The geothermal heat pump is just like a boiler
The Glitch and The Fix, February 2014
The Glitch
A homeowner asks his local heating installer if a geothermal heat pump can be combined with radiant floor heating. He responds: “No problem, it’s just a matter of using the heat pump like a boiler.”
The system he creates is shown above. It’s meant to supply a dozen independently controlled zones of low-temperature floor heating. The geothermal water-to-water heat pump is a single-speed unit with a rated output of 60,000 Btu/hr. It has plenty of capacity to handle the design heating load of the building.
When an end switch in any of the manifold valve actuators closes, a controller starts monitoring the supply water temperature to the distribution system. It turns the heat pump on if the supply temperature drops below 100° F and off it the supply temperature reaches 110°.
So what’s wrong with this system design?
The Fix
The single-speed heat pump will respond just like a fixed-capacity boiler. Whenever there is a call for heat from a zone, it will turn on. Most of the time it will generate heat at a rate greater than the rate of heat dissipation by the active zone(s).
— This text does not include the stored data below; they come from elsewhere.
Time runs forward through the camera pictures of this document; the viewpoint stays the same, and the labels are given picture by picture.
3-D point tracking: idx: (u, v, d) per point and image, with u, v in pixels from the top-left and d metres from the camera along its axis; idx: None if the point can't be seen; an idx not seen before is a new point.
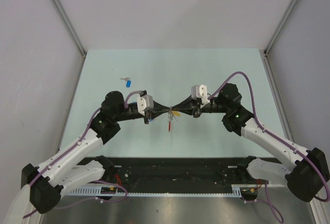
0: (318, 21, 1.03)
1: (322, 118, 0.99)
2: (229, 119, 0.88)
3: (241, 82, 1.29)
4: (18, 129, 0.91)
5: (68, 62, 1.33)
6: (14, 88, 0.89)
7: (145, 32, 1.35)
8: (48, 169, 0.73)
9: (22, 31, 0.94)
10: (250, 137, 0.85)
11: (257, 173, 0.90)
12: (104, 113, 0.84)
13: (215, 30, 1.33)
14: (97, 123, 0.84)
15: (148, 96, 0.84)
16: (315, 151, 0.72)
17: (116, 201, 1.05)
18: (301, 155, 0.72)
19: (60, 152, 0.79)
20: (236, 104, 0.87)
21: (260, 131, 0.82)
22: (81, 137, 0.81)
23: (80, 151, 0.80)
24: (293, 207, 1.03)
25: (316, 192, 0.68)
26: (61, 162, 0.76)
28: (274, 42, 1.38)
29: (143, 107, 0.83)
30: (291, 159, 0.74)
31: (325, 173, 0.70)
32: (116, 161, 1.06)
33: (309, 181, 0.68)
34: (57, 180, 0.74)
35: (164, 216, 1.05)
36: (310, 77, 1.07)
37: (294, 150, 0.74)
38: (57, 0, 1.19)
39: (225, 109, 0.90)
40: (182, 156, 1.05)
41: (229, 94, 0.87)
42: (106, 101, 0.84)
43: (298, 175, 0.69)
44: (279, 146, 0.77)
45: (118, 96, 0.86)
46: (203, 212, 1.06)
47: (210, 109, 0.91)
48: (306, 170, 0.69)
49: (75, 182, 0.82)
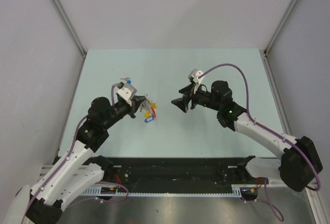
0: (318, 22, 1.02)
1: (322, 118, 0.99)
2: (223, 115, 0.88)
3: (233, 77, 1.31)
4: (18, 129, 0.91)
5: (68, 62, 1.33)
6: (14, 88, 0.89)
7: (145, 32, 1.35)
8: (42, 190, 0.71)
9: (22, 31, 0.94)
10: (242, 131, 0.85)
11: (256, 171, 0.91)
12: (92, 120, 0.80)
13: (215, 30, 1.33)
14: (83, 133, 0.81)
15: (128, 85, 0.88)
16: (304, 139, 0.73)
17: (116, 201, 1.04)
18: (290, 142, 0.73)
19: (51, 169, 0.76)
20: (228, 99, 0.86)
21: (251, 123, 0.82)
22: (69, 151, 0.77)
23: (71, 166, 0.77)
24: (294, 206, 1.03)
25: (307, 181, 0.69)
26: (54, 181, 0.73)
28: (274, 43, 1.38)
29: (129, 94, 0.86)
30: (279, 147, 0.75)
31: (315, 161, 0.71)
32: (116, 161, 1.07)
33: (299, 168, 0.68)
34: (54, 198, 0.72)
35: (164, 217, 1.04)
36: (311, 78, 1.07)
37: (282, 139, 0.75)
38: (57, 0, 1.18)
39: (216, 105, 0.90)
40: (181, 157, 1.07)
41: (219, 89, 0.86)
42: (92, 108, 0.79)
43: (287, 162, 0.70)
44: (269, 136, 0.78)
45: (105, 100, 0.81)
46: (203, 212, 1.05)
47: (205, 103, 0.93)
48: (295, 157, 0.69)
49: (74, 192, 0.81)
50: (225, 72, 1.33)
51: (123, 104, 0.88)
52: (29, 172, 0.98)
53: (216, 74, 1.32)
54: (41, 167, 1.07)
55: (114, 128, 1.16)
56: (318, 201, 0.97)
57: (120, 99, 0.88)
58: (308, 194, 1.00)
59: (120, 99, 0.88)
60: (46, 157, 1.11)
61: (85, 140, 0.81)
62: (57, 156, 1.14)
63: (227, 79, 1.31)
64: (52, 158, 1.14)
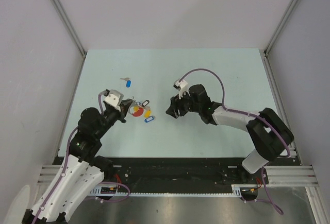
0: (318, 22, 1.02)
1: (322, 118, 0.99)
2: (203, 113, 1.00)
3: (213, 80, 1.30)
4: (18, 129, 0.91)
5: (68, 62, 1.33)
6: (14, 88, 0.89)
7: (145, 32, 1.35)
8: (42, 209, 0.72)
9: (22, 31, 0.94)
10: (221, 122, 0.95)
11: (248, 164, 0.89)
12: (83, 132, 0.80)
13: (215, 30, 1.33)
14: (76, 147, 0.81)
15: (114, 90, 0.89)
16: (267, 111, 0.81)
17: (116, 201, 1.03)
18: (254, 116, 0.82)
19: (49, 188, 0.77)
20: (204, 98, 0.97)
21: (225, 111, 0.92)
22: (64, 167, 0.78)
23: (68, 181, 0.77)
24: (295, 206, 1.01)
25: (280, 149, 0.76)
26: (52, 199, 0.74)
28: (274, 43, 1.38)
29: (117, 100, 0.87)
30: (245, 121, 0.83)
31: (283, 129, 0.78)
32: (115, 161, 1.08)
33: (270, 140, 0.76)
34: (55, 214, 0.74)
35: (164, 216, 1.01)
36: (311, 77, 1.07)
37: (247, 114, 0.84)
38: (57, 0, 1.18)
39: (196, 105, 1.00)
40: (182, 157, 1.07)
41: (194, 89, 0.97)
42: (82, 119, 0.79)
43: (259, 138, 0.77)
44: (237, 115, 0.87)
45: (95, 111, 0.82)
46: (203, 212, 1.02)
47: (190, 104, 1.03)
48: (263, 131, 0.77)
49: (76, 202, 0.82)
50: (201, 75, 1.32)
51: (112, 111, 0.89)
52: (29, 172, 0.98)
53: (195, 78, 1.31)
54: (41, 167, 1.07)
55: (114, 128, 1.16)
56: (318, 201, 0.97)
57: (109, 106, 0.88)
58: (309, 194, 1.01)
59: (109, 106, 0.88)
60: (46, 157, 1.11)
61: (78, 153, 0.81)
62: (57, 156, 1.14)
63: (204, 82, 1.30)
64: (53, 158, 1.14)
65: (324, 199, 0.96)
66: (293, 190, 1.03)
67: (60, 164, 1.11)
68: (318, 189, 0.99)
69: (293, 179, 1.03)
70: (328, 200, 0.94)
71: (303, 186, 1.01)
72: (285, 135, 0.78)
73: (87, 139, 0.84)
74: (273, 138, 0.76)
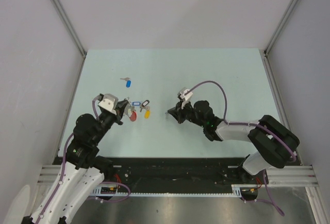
0: (319, 22, 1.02)
1: (321, 119, 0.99)
2: (208, 130, 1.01)
3: (192, 83, 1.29)
4: (18, 129, 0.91)
5: (68, 62, 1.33)
6: (13, 88, 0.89)
7: (145, 33, 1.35)
8: (41, 217, 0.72)
9: (22, 32, 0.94)
10: (226, 137, 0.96)
11: (251, 166, 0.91)
12: (79, 138, 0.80)
13: (215, 30, 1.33)
14: (72, 153, 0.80)
15: (107, 95, 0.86)
16: (267, 118, 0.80)
17: (116, 201, 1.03)
18: (255, 124, 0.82)
19: (48, 194, 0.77)
20: (210, 116, 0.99)
21: (227, 125, 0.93)
22: (62, 174, 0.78)
23: (66, 188, 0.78)
24: (295, 206, 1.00)
25: (287, 155, 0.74)
26: (52, 206, 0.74)
28: (274, 43, 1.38)
29: (112, 104, 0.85)
30: (246, 132, 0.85)
31: (285, 134, 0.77)
32: (116, 161, 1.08)
33: (275, 148, 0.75)
34: (56, 220, 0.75)
35: (164, 217, 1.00)
36: (311, 77, 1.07)
37: (247, 124, 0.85)
38: None
39: (201, 122, 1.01)
40: (182, 156, 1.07)
41: (201, 108, 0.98)
42: (77, 126, 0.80)
43: (262, 148, 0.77)
44: (237, 127, 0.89)
45: (89, 118, 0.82)
46: (203, 212, 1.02)
47: (193, 118, 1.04)
48: (265, 139, 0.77)
49: (76, 206, 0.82)
50: (181, 80, 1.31)
51: (108, 115, 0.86)
52: (29, 172, 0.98)
53: (174, 82, 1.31)
54: (41, 167, 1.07)
55: (114, 128, 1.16)
56: (318, 200, 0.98)
57: (103, 110, 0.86)
58: (308, 193, 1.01)
59: (103, 110, 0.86)
60: (46, 157, 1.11)
61: (76, 159, 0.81)
62: (57, 156, 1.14)
63: (182, 86, 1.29)
64: (53, 159, 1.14)
65: (324, 198, 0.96)
66: (293, 190, 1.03)
67: (60, 164, 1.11)
68: (318, 189, 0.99)
69: (292, 179, 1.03)
70: (328, 200, 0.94)
71: (303, 186, 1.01)
72: (290, 139, 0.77)
73: (83, 145, 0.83)
74: (276, 143, 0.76)
The combination of an on/off heat source, lots of zoning and a low thermal mass distribution system will almost certainly lead to short-cycling of the heat pump. This is especially hard on the compressor and the compressor contactor.
The system needs thermal mass. That mass has been added as a well-insulated buffer tank. It also should have an expansion tank and air eliminator on the earth loop. I also like to specify a low-velocity zone dirt separator within the earth, as shown on the Fix drawing above.
Because of the extensive zoning using valve actuators, the distribution system would benefit from a variable-speed, pressure-regulated circulator that can instantly adjust to changing flow requirements. The temperature in the buffer tank can be regulated with an outdoor reset control in response to outdoor temperature. This allows the heat pump to operate with the lowest possible supply water temperature and, thus, the highest possible efficiency.